• Requirement
What you need to produce from the material below is an exact transcription of the lines from the one with "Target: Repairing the" through the one with "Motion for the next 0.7", both included, and no other line.

• Extracted data
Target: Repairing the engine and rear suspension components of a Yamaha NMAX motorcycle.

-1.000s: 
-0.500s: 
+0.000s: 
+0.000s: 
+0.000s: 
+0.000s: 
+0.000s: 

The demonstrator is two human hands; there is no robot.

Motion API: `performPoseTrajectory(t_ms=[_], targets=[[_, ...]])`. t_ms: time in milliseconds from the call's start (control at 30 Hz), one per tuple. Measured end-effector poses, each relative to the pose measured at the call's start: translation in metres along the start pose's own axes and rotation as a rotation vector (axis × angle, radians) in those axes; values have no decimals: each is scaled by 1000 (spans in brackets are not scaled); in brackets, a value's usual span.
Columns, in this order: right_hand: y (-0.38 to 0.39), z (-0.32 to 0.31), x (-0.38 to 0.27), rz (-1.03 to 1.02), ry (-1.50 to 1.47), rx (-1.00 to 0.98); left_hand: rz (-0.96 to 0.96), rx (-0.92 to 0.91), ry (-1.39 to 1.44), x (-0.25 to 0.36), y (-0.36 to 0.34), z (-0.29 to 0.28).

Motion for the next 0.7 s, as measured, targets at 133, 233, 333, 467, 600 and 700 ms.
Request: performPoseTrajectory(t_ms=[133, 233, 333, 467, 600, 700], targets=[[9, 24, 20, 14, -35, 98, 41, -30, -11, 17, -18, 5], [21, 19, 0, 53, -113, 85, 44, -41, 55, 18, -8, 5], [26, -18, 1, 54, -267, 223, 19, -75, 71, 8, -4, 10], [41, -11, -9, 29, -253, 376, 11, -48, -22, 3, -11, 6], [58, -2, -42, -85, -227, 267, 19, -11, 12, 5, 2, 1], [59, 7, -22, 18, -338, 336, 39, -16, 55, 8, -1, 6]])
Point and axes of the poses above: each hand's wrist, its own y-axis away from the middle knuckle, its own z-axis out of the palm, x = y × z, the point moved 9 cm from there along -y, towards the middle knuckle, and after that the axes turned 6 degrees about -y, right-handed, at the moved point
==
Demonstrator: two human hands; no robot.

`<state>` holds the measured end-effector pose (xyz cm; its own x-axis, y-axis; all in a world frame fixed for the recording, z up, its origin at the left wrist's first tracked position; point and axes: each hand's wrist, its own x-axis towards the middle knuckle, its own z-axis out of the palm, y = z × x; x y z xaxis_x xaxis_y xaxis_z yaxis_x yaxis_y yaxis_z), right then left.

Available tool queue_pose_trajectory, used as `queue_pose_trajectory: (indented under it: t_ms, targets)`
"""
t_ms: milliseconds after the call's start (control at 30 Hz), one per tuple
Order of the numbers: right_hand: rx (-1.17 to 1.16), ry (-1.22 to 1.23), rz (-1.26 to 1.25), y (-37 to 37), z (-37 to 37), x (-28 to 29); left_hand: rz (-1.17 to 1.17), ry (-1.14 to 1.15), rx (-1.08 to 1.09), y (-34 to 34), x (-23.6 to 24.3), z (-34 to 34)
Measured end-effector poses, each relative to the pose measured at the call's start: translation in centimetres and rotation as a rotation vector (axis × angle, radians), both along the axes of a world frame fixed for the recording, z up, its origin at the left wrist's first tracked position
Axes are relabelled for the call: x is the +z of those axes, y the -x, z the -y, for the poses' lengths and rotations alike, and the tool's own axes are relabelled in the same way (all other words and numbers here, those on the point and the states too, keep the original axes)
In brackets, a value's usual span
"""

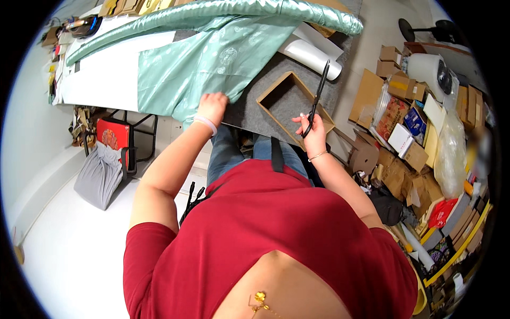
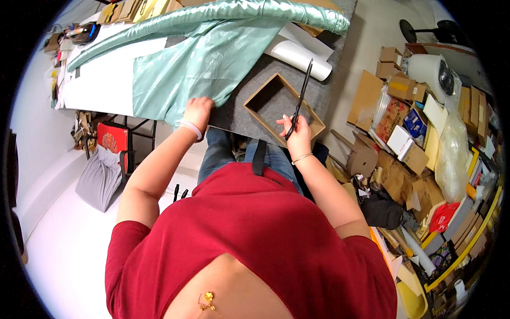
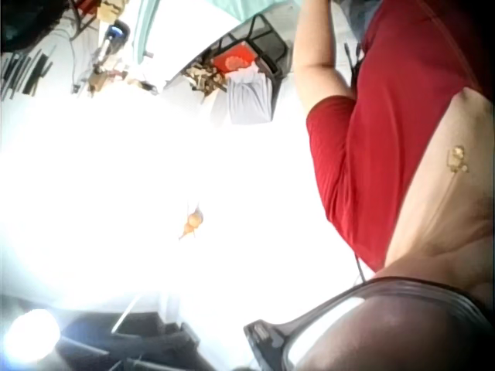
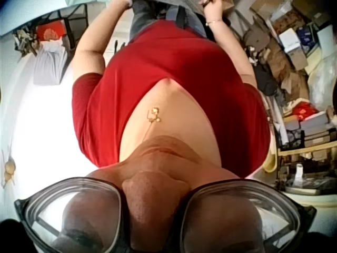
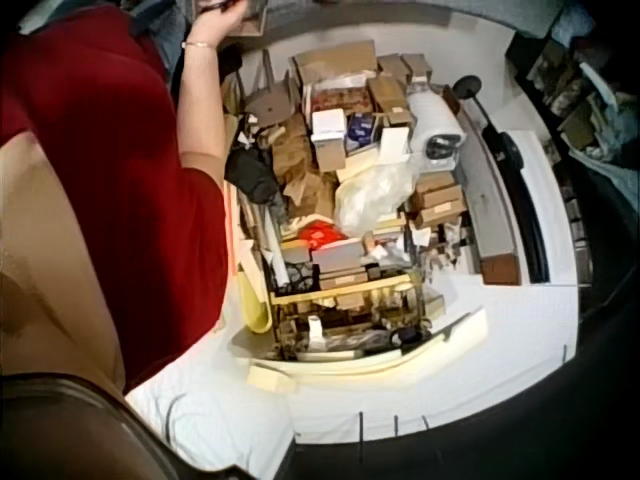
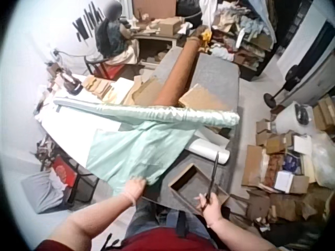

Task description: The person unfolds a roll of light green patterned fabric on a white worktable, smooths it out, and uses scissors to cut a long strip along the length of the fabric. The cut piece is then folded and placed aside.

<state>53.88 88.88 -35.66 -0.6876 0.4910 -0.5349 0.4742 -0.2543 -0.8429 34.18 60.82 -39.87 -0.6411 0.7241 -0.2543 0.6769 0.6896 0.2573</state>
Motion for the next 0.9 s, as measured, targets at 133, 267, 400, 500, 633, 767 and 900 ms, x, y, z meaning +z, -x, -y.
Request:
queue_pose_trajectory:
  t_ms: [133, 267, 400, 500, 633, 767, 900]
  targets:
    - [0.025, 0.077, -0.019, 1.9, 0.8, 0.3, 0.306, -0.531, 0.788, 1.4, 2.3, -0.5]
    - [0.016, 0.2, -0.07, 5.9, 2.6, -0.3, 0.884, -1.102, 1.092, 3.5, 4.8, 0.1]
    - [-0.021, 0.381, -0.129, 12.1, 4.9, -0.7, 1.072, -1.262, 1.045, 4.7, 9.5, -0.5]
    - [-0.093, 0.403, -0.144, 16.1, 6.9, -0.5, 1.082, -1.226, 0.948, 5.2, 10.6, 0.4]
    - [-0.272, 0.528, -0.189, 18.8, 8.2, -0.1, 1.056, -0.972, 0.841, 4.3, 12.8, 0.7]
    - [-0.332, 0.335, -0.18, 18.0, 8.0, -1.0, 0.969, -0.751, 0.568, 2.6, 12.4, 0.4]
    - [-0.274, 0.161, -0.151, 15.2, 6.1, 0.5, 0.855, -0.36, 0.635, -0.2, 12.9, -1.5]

• Expected output
Target: Repairing the engine and rear suspension components of a Yamaha NMAX motorcycle.

-1.000s: 
-0.500s: 
+0.000s: 
+0.000s: 
+0.000s: 
+0.000s: 
+0.000s: 

The demonstrator is two human hands; there is no robot.

Motion API: `performPoseTrajectory(t_ms=[_], targets=[[_, ...]])`. t_ms: time in milliseconds from the call's start (control at 30 Hz), one per tuple. Measured end-effector poses, each relative to the pose measured at the call's start: translation in metres along the start pose's own axes and rotation as a rotation vector (axis × angle, radians) in those axes; values have no decimals: each is scaled by 1000 (spans in brackets are not scaled); in brackets, a value's usual span.
Columns, in this order: right_hand: y (-0.38 to 0.39), z (-0.32 to 0.31), x (-0.38 to 0.27), rz (-1.03 to 1.02), ry (-1.50 to 1.47), rx (-1.00 to 0.98); left_hand: rz (-0.96 to 0.96), rx (-0.92 to 0.91), ry (-1.39 to 1.44), x (-0.25 to 0.36), y (-0.36 to 0.34), z (-0.29 to 0.28).

Motion for the next 0.7 s, as measured, targets at 133, 233, 333, 467, 600 and 700 ms.

This output completes the exercise.